Wood tore asunder, crashing to the stone behind Wurhi. The little thief gasped.

What in all hells was that?

Her nerves screamed.

While hidden in the lav, she had heard the doorkeeper’s bloody end. It had frozen her in place, yet set her thoughts racing with horrifying possibilities.

Had the Hawk come? Was it the Duke’s guard? Had they murdered the doorkeeper to gain entry? No, that made no sense. Why would either murder to gain the stone? For the former, it would cause unwanted attention; no master thief would be so clumsy. The latter would have wielded their authority, not the blade.

This must be something else.

Whatever it was - she needed to be far from it. The stairs. If she reached her comrades, she would be safe.

Stamping down fear, she had warily stolen toward the wine room.

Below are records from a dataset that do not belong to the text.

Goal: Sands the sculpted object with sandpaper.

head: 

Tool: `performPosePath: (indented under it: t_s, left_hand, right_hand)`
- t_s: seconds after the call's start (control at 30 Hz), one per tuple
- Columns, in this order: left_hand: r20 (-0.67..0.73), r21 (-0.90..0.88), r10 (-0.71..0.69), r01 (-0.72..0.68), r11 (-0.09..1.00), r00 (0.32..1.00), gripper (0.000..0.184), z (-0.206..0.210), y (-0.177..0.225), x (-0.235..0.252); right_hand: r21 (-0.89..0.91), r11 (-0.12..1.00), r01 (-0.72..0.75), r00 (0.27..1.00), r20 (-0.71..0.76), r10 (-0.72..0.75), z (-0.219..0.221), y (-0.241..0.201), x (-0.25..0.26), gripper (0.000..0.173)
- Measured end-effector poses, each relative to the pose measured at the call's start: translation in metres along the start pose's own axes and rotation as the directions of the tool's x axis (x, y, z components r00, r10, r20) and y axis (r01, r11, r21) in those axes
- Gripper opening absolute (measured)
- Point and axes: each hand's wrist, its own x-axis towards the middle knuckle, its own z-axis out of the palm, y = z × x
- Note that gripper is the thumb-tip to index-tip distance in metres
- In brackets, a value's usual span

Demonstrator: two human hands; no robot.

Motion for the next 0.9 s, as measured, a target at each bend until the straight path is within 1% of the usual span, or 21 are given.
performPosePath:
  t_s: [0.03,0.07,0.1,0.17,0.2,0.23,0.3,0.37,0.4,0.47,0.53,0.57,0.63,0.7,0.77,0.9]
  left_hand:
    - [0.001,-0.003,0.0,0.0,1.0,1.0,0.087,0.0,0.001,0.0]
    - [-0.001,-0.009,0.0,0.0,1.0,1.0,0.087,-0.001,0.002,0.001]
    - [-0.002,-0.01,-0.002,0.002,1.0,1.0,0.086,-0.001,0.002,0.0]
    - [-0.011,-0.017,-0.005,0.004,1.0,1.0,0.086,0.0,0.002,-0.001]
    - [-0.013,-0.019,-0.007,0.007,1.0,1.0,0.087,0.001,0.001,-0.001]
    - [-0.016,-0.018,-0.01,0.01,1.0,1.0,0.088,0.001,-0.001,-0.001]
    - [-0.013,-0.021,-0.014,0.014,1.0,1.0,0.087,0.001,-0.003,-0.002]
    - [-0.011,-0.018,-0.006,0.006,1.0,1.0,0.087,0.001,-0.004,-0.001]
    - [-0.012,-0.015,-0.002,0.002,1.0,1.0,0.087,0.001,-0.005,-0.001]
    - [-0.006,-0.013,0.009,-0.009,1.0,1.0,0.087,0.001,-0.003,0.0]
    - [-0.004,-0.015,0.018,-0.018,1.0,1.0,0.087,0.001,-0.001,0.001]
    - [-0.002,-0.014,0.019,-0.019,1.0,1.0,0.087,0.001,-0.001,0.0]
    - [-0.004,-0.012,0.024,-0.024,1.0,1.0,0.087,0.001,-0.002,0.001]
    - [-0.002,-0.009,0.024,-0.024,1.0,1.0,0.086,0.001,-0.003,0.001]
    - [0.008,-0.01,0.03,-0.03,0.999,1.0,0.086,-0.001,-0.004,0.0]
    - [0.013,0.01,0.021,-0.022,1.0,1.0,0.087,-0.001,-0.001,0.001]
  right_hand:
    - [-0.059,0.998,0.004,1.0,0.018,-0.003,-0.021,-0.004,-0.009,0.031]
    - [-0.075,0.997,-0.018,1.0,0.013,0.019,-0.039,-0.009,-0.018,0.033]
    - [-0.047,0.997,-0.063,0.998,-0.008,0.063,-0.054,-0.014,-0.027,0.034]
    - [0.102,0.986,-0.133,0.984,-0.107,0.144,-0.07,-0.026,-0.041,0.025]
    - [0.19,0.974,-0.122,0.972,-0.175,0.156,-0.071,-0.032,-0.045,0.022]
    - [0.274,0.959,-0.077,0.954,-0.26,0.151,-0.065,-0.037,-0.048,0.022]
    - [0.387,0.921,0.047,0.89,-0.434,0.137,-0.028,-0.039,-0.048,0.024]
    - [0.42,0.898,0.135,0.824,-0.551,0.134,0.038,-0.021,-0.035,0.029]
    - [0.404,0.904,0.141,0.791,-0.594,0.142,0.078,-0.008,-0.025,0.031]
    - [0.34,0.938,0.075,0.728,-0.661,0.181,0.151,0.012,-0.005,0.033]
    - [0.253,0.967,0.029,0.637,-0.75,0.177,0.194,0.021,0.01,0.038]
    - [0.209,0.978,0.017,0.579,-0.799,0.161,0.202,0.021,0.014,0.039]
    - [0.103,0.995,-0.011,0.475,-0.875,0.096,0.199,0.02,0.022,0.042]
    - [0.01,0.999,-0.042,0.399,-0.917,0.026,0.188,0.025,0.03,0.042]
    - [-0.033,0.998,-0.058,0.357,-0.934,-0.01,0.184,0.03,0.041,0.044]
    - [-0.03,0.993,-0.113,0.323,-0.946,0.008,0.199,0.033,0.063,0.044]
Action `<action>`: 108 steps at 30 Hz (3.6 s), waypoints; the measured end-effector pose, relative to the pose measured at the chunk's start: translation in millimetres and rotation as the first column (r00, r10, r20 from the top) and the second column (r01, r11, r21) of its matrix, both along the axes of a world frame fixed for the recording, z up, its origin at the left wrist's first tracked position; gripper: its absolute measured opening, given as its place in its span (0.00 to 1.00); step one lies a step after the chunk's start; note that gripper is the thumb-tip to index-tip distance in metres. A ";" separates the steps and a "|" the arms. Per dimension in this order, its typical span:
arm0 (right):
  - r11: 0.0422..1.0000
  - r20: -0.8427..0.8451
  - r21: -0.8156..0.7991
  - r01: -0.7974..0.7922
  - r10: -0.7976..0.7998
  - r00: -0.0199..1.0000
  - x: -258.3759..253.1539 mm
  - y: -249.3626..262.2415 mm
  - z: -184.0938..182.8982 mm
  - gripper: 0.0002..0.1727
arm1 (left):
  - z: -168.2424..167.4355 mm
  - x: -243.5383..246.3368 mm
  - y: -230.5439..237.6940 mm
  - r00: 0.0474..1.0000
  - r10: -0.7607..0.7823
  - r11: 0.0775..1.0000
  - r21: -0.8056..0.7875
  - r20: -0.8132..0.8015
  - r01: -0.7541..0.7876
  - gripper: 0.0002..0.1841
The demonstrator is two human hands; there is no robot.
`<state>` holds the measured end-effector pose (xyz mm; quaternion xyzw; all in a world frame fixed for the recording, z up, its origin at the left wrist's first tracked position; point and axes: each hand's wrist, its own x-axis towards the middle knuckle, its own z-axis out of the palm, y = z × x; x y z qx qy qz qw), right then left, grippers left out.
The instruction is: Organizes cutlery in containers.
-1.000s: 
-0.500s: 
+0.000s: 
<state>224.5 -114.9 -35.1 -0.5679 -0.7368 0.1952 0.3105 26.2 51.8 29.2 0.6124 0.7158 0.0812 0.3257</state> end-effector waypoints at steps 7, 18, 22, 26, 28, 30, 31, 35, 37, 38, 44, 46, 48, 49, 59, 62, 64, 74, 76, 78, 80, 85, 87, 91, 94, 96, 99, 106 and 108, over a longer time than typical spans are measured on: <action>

She had hardly gained five paces before something had ripped open Paradise’s front door. Winter’s chill - like a demon’s breath - had roared into the passageway. Winter’s chill and something else. A thing alive, unnatural and immense - bearing the powerful musk of some wild creature. A creature that snuffled in the dark.

The rusty tang of blood filled her nostrils. A stink of raw flesh overcame the hallway.

Wurhi gagged. Her lamp’s light seemed as bright as noon, and she struggled to cover it with her hand. The flame stung her skin. Biting back an oath, the terrified thief drew palm to mouth and licked it.

Sniff. Sniff.

She held her breath in dread.

Sniff. Sniff.

It paused. The thing was close. Wurhi’s heartbeat filled her ears. The unseen creature’s breath rumbled too deep and coarse for the chest of any human.

The breaths ceased.

There was a moment of dead silence.

A monstrous howl filled the hall.

It reverberated off of every stone and struck in Wurhi a fear so primal that her knees nearly buckled. Her hair stiffened. Nerves and reflexes honed by years in the Zabyallan alleys - further sharpened by her recent encounters with the sorcerous - were all that kept her upright.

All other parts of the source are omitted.